Trump n'enverra jamais de message de faiblesse. Certes, il est le contraire d'un néoconservateur; certes, il n'est pas belliciste; certes, il préfère la paix à la démocratie imposée par la force des armes. Mais sa réluctance pour la guerre et pour les opérations extérieures n'équivaut pas à de la faiblesse. Trump préfère les deals à la guerre. Mais il ne se laissera pas pour autant intimider par l'axe actuel des quatre dictatures, Iran-Russie-Corée du Nord-Chine. En matière de diplomatie, Trump est fondamentalement attaché au vieux principe de non-ingérence dans les affaires intérieures des autres pays. Il est contre l'ingérence américaine et les expéditions néoconservatrices de changement de régime mais il est également contre l'ingérence russe en Ukraine et en Syrie, contre l'ingérence de l'Iran chez ses voisins arabes, contre l'ingérence de Pékin en mer de Chine méridionale.
Dans l'entourage du président élu américain, on se demande si la diplomatie classique assortie de pressions économiques grandissantes suffira à obliger l'Iran à renoncer à l'arme nucléaire, ou si l'Amérique doit envisager une action militaire, en coordination avec son ami israélien.
Steve Witkoff, le Moghol de l'immobilier que Trump a choisi comme son envoyé spécial pour le Moyen-Orient, vient de se rendre dans le golfe Persique pour y interroger les dirigeants des pétromonarchies alliées des États-Unis, sur l'opportunité de frappes contre les sites nucléaires iraniens. Sans vouloir exclure cette dernière option, les princes arabes ont recommandé aux Américains de rechercher, auparavant, d'autres options.
Il y a évidemment celle du «grand bargain», de la négociation générale sur tous les sujets, telle que la voulaient les dirigeants iraniens réformateurs en 2005, qui avaient trouvé porte close auprès de l'Administration néoconservatrice du président George W. Bush. Cette option a été testée par Elon Musk, le plus proche ami politique de Trump, lorsque le patron de Tesla est allé rendre visite secrètement à l'ambassadeur iranien auprès des Nations unies à New York. Contre le renoncement par Téhéran à la bombe atomique et à l'axe chiite de résistance à Israël, la future Administration américaine serait prête à envisager une levée progressive des sanctions, ce qui permettrait à la Perse de redevenir la grande puissance commerciale qu'elle était du temps du chah. Trump ne s'interrogera jamais sur les droits de l'homme en Iran, car cela équivaudrait à ses yeux à de l'ingérence.

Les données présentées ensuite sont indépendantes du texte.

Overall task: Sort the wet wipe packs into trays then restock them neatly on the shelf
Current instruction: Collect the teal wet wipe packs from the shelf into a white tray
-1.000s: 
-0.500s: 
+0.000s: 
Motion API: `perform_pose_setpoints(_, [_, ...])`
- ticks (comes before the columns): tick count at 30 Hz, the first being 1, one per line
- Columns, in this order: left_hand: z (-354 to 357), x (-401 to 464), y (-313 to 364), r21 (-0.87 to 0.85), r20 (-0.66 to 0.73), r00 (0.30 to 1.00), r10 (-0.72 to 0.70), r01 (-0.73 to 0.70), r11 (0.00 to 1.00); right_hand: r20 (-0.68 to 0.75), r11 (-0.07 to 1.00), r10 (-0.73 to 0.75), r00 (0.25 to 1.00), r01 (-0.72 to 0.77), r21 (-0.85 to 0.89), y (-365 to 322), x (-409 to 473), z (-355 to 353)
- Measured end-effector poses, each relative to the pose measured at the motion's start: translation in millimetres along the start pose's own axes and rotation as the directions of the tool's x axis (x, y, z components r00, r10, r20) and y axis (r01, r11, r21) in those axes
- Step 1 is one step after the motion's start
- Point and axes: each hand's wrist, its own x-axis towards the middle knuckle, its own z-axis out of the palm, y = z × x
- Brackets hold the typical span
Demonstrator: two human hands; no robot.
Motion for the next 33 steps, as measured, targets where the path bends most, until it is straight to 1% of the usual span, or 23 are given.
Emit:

Nous sommes donc à une période très particulière, nous sommes parvenus à ce que les Anglo-Saxons appellent un «tipping point» («point de basculement »). On peut, très vite, soit basculer vers une guerre Occident-Iran, soit parvenir à un grand bargain, une grande négociation productrice de paix. En Iran, les réalistes prendront-ils le pas sur les idéologues? Téhéran saisira-t-il la main que lui tendent, de manière souvent désordonnée et masquée, les Occidentaux? Netanyahou comprendra-t-il que l'urgence devient pour lui de transformer en acquis politiques ses victoires militaires? Comprendra-t-il que, sur le long terme, la guerre perpétuelle constitue un danger existentiel pour Israël, car elle risque de provoquer un jour le départ de ses élites, attachées à une société libérale, où l'on vive en paix avec ses voisins?
Trump se laissera-t-il entraîner dans un conflit ou saura-t-il, dès le 20 janvier prochain, avec la formidable énergie qui est la sienne, imposer à ses adversaires moyen-orientaux comme à ses amis israéliens une dynamique de paix et de réconciliation? Obama avait obtenu le prix Nobel de la paix pour de mauvaises raisons. Est-il fou de rêver que Trump l'obtienne un jour pour de bonnes raisons?